Longtemps, Jacques resta planté sur la route, en face de la grille. Il se reculait, se haussait, tâchant de se rendre compte. Le chemin de fer, en coupant le jardin, n'avait d'ailleurs laissé devant le perron qu'un étroit parterre, clos de murs; tandis que, derrière, s'étendait un assez vaste terrain, entouré simplement d'une haie vive. La maison était d'une tristesse lugubre, en sa détresse, sous le rouge reflet de cette nuit fumeuse; et il allait s'éloigner, avec un frisson à fleur de peau, lorsqu'il remarqua un trou dans la haie. L'idée que ce serait lâche de ne pas entrer, le fit passer par le trou. Son coeur battait. Mais, tout de suite, comme il longeait une petite serre en ruine, la vue d'une ombre, accroupie à la porte, l'arrêta.

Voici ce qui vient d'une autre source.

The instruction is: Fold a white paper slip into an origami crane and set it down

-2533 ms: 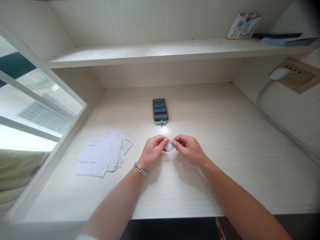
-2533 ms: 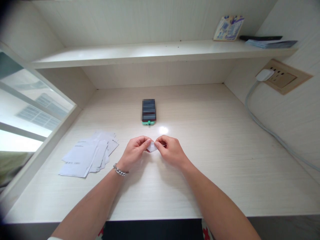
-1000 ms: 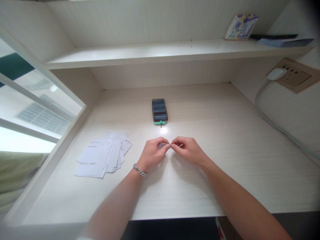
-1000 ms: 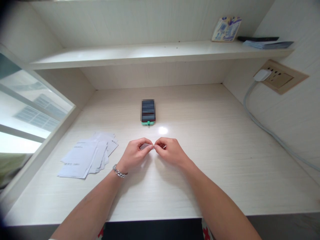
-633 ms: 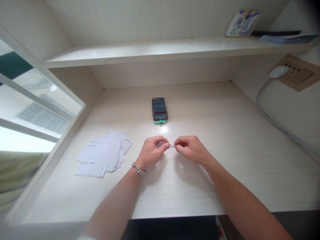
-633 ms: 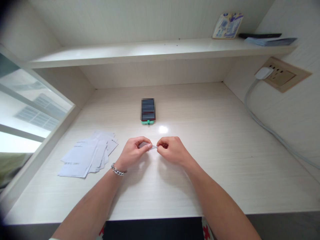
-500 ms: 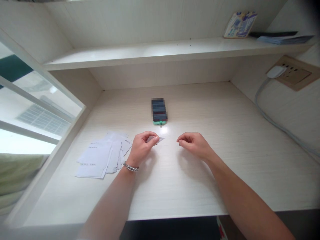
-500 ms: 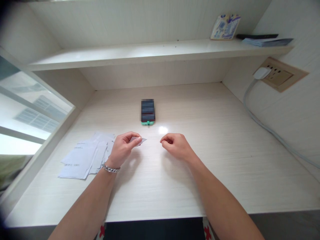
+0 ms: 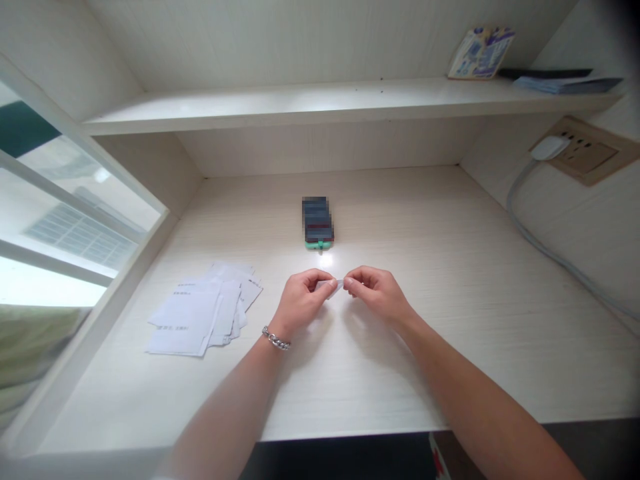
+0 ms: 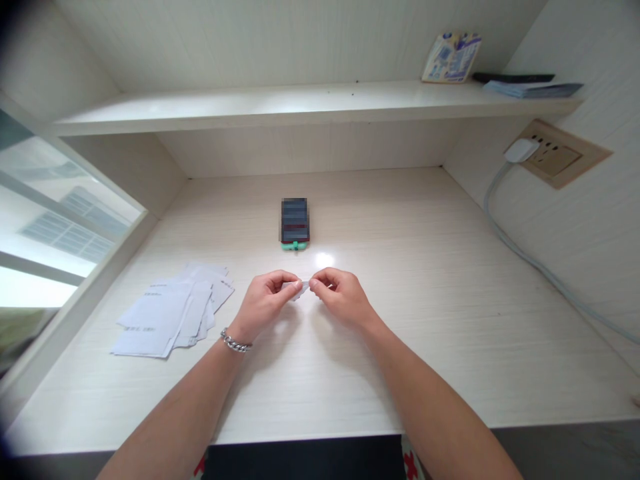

—Comment, c'est toi? s'écria-t-il étonné, en reconnaissant
Flore. Qu'est-ce que tu fais donc?

Elle aussi avait eu une secousse de surprise. Puis, tranquillement:

—Tu vois bien, je prends des cordes… Ils ont laissé là un tas de cordes qui pourrissent, sans servir à personne. Alors, moi, comme j'en ai toujours besoin, je viens en prendre.

En effet, une paire de forts ciseaux à la main, assise par terre, elle démêlait les bouts de corde, coupait les noeuds, quand ils résistaient.

—Le propriétaire ne vient donc plus? demanda le jeune homme.

Elle se mit à rire.

—Oh! depuis l'affaire de Louisette, il n'y a pas de danger que le président risque le bout de son nez à la Croix-de-Maufras. Va, je puis prendre ses cordes.

Il se tut un instant, l'air troublé par le souvenir de l'aventure tragique qu'elle évoquait.

—Et toi, tu crois ce que Louisette a raconté, tu crois qu'il a voulu l'avoir, et que c'est en se débattant qu'elle s'est blessée?